Haunting and eerie, Miraculum Monstrum is a fun-house mirror where past, present, and future bounce off one another.
Kathline Carr’s feminist fairy tale Miraculum Monstrum is arresting, ominous, and dialectic, equal parts an emergent mythology, a damning treatise, and a horror story.
Set in an apocalyptic near future, the book catalogues the transformation of Tristia Vogel from a woman to a “latter hybrid,” a harpy-like creature both fragile and primal, able to survive an imminent ecological tragedy. The hybrid narrative uses art, poetry, narration, museum curating, and apocryphal texts to examine the constraint and construction of women.
It is particularly interested in the spaces of the dispossessed, from Tristia’s closed medical wards to her drug-addict and hooker companions’ hovels and underpasses. Tristia’s miraculous, monstrous transformation allows her to escape and exist, however briefly, in a hostile environment where she’s free and ultimately alone.

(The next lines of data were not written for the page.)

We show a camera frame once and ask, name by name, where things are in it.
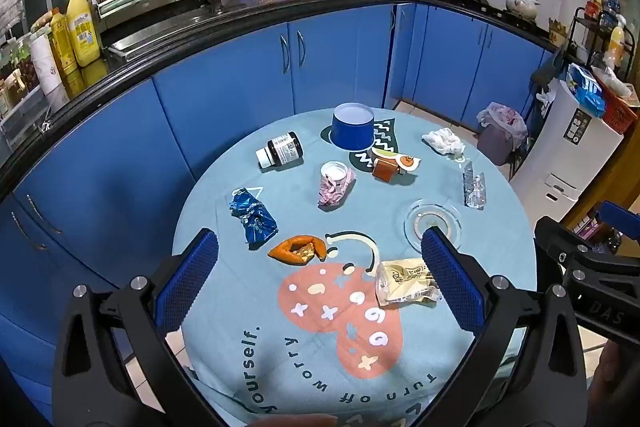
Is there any orange drink bottle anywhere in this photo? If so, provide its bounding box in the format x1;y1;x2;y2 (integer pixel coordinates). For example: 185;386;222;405
607;24;628;58

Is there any dark brown pill bottle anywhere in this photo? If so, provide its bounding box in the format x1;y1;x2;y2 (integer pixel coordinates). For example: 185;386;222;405
255;132;304;169

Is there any large yellow detergent bottle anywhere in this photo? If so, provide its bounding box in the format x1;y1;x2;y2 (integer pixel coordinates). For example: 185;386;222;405
65;0;101;68

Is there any slim yellow bottle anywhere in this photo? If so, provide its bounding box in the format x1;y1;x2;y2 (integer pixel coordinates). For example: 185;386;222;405
49;7;76;75

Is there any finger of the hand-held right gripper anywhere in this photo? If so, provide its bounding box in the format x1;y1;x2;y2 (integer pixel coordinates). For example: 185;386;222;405
533;215;640;280
597;200;640;235

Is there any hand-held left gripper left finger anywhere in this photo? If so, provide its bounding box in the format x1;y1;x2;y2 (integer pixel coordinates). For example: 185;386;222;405
51;228;226;427

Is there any clear plastic blister pack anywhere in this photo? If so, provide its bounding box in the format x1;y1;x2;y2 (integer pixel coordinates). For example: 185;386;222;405
462;161;488;210

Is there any white tissue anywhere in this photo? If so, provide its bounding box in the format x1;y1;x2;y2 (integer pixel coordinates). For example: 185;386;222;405
421;127;467;158

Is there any clear plastic lid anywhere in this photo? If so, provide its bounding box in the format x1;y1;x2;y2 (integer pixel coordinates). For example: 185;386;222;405
404;199;463;253

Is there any red plastic basket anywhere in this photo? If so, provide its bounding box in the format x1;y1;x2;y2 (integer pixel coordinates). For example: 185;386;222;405
592;74;640;135

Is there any blue paper cup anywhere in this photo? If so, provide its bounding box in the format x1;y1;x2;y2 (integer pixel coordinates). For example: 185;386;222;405
330;103;377;152

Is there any orange snack wrapper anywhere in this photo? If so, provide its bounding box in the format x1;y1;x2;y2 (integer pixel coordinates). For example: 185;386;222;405
267;234;328;265

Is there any small brown carton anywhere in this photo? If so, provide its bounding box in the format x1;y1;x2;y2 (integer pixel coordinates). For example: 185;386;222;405
371;155;405;182

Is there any white ceramic pot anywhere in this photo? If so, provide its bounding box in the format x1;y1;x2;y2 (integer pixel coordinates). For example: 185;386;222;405
505;0;542;20

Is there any beige snack packet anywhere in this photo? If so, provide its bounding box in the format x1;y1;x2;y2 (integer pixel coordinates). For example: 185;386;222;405
375;258;442;308

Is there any stack of paper cups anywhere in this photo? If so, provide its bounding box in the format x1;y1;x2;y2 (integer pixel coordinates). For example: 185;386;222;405
30;32;68;98

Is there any grey bin with plastic bag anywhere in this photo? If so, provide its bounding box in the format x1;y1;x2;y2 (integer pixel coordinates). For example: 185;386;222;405
476;102;529;166

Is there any person's right hand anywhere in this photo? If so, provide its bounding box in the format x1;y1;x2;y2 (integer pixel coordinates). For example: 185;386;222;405
587;339;640;427

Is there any round table with blue cloth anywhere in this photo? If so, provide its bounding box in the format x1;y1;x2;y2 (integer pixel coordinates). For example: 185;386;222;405
171;108;538;427

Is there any crushed pink white cup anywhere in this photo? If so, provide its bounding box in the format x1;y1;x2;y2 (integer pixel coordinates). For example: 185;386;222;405
318;161;357;208

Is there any blue foil wrapper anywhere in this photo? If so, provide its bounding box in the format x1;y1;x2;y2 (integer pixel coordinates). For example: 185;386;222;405
229;187;279;250

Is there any blue plastic packet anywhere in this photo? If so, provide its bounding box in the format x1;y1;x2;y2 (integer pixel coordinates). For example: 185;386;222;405
566;63;608;118

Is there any black metal shelf rack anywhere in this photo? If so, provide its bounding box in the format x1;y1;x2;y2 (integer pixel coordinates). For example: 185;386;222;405
562;4;638;72

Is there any white tall storage unit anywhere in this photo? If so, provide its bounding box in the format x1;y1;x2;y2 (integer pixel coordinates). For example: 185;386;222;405
507;79;626;218

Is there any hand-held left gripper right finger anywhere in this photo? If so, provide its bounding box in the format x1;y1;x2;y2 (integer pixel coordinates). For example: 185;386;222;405
410;227;588;427

Tristia is deified in her dehumanization. As she rapidly loses her human appearance, there’s a parallel degeneration in the treatment she receives at the hands of empowered human beings, and she emerges as a messianic figure for outcasts.
As humans lose the surface and submerge themselves deep underground, Tristia gains her freedom. But as each party trades sun for shadows, freedom for constraint, the dire price suggests that there’s a toxic force in these binaries.
Sadly, as the first recorded latter hybrid, Tristia seems to have little to no sense of the importance of what is happening to her. Her time and space is liminal, the event horizon for a future to come, and her messianic hagiography is the result of posterity.
The book’s presentation of her life as retrospective art show continues its play with social constructs, indicating just how much our bodies, our environments, our histories, and our very selves are creations informed and limited by forces that are deeply personal, even when they’re often beyond our understanding or control.
Haunting and eerie, Carr’s hybrid narrative offers a daring, prescient frame. Miraculum Monstrum is a fun-house mirror where past, present, and future bounce off one another, but the dangerous work of constructing meaning is left for reflection just beyond the page.